Le Pain Quotidien é mantido por diferentes empresas em cada região do mundo. Coumont, que vive entre Nova York e Montpellier, na França, toma conta da PQ Licensing, que cuida dos EUA, França. Na Inglaterra, a empresa chama-se Village du Pain. Na Bélgica o responsável é a holding Van dan - e o Oriente Médio e Turquia fica a cargo da M.H. al-Shaya, que também cuida de marcas como Starbucks e The Body Shop. Na Suiça, eles têm um pequeno parceiro. Os franqueados gastam entre 350 e 450 mil dólares para montar o espaço nos moldes do original, incluindo uma cozinha especial.
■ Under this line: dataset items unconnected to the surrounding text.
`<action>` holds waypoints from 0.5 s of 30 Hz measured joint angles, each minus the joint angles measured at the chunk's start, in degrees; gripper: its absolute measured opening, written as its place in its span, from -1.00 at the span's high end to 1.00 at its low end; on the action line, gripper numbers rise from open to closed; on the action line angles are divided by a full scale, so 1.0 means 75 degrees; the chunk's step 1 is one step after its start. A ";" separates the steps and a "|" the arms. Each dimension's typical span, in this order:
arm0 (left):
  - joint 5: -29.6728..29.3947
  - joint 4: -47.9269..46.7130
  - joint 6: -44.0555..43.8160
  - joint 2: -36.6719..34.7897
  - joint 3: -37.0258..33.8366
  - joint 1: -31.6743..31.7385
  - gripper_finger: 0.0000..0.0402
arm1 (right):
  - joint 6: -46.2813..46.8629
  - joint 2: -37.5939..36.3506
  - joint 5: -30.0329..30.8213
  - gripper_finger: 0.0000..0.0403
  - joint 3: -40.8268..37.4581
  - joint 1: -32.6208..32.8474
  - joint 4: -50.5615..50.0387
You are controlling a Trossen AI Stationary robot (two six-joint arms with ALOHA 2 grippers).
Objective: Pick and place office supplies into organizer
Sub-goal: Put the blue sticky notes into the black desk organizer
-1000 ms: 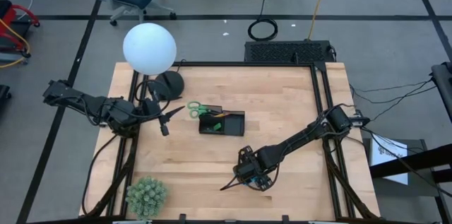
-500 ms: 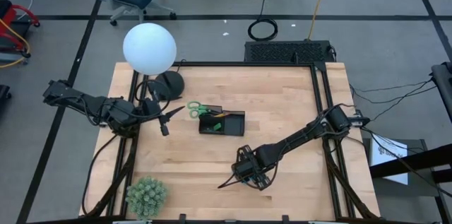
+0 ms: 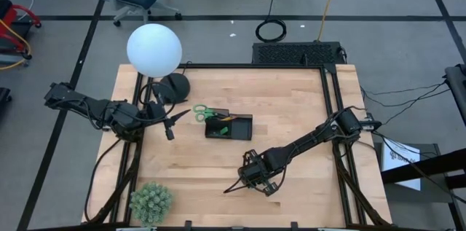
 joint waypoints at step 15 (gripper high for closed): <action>0.0003 0.0003 0.0020 0.0000 0.0000 0.0000 0.23 | 0.0147 -0.1294 0.0004 0.94 -0.0038 -0.0504 0.0001</action>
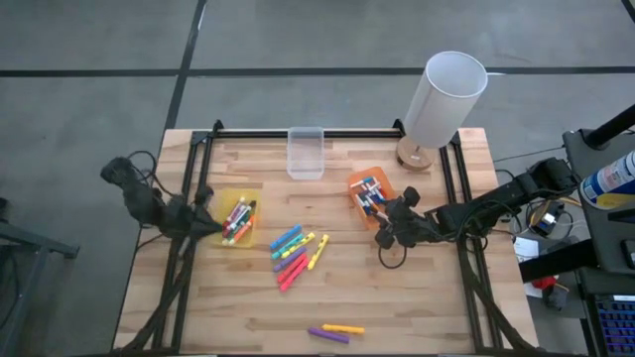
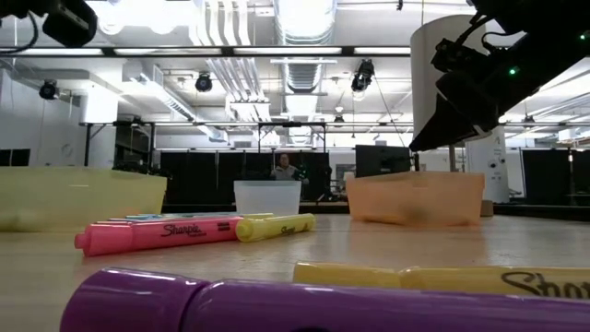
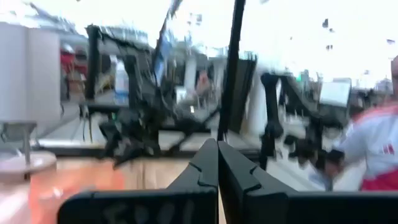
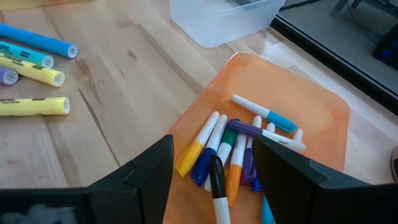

O retorno do investimento nos EUA se dá em média, um ano e meio. Os franqueados pagam 5% das vendas como royalities. Ao expandir, Coumont, que segundo Harry “quer sempre surpreender”, visita os novos paises a procura os melhores fornecedores – o chef, que já lançou um livro de receitas, sabe que ao se globalizar, deve dançar conforme a música: levou padeiros para o Quait, importa azeite extra-virgem artesanal da Tunísia desde 1993, traz café orgânico do Perú e sabe que nos Estados Unidos o tamanho do croissant tem que ser 50% maior do que o servido na Europa. E mais: enquanto o waffle belga é um dos cafés-da-manhã mais disputados em Nova York ou Los Angeles, na Bélgica ele nem é servido. “Waffles é coisa turística – os belgas não comem”, diz Harry. “Mas os waffles que servimos nos Estados Unidos são feitos aqui, e descongelados lá”, revela.